Canada: GDP contracts at sharpest rate in 11 years in Q1
Economic activity plunged in the first quarter, with seasonally-adjusted annualized (SAAR) output contracting 8.2% (Q4 2019: +0.6% SAAR), but beat market expectations of a 10% fall. In annual terms, the economy dipped 0.9% in the first quarter, contrasting the previous quarter’s 1.5% expansion.
Domestic demand declined sharply in the first quarter, falling 6.0% after increasing 3.1% in the fourth quarter. Private consumption nosedived 9.0%, while government consumption dipped 3.8% in Q1. That said, fixed investment fell at a softer pace in the first quarter, falling 0.3% (Q4 2019: -2.4% SAAR).
On the external front, exports of goods and services contracted 11.3% in seasonally-adjusted annualized (SAAR) terms, after declining 4.5% in the quarter prior.

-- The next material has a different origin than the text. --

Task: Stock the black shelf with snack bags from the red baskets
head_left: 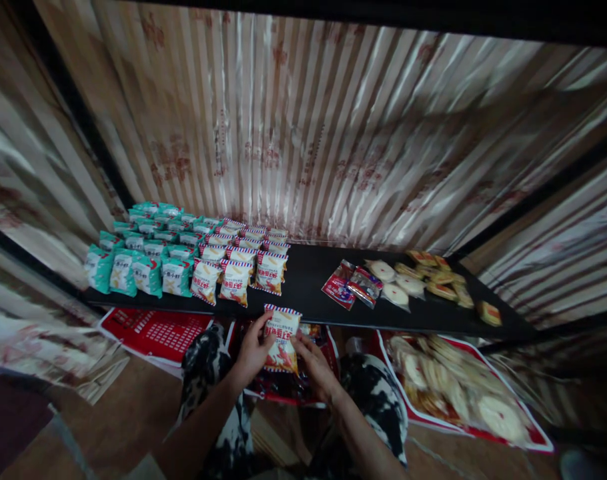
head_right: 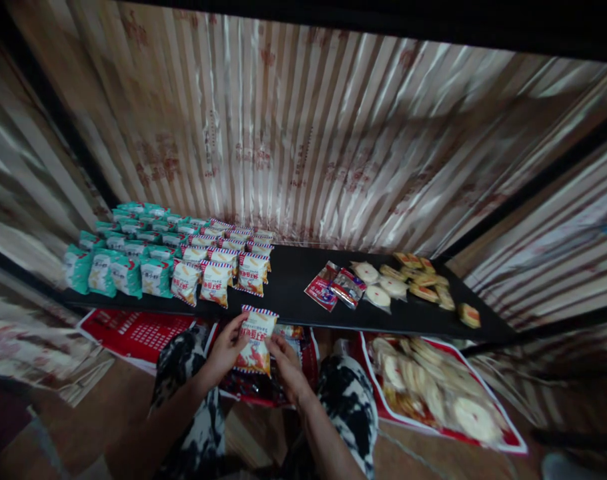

Meanwhile, imports of goods and services decreased 10.7% in Q1, sharper than the 3.2% drop in Q4 2019. As a result, the external sector subtracted 0.2 percentage points from the first quarter’s headline growth, but less than the 0.4 percentage-points subtraction in the previous quarter.
Moreover, Statistics Canada also released a flash GDP estimate for the month of April on 29 May. The preliminary figure points to a 11.0% contraction on a month-on-month seasonally-adjusted basis, after the economy contracted 7.2% in March. This was softer than the 9.0% flash estimate released by Statistics Canada on 15 April.
Looking ahead, the economy is likely heading for a slow recovery as the hit to the labor market weighs on domestic demand, while production cuts in the energy sector drag on the external sector.
Commenting on the shape of Canada’s economic recovery, Benoit P. Durocher, senior economist at Desjardins, noted:
“Clearly, there is still a lot of uncertainty, and the way in which the pandemic evolves will be decisive in the coming months. However, everything leads us to believe that the recovery will be slow and that it will take the Canadian economy several quarters before it regains lost ground. It is also clear that the recovery will be more painful in some sectors, especially those related to tourism.”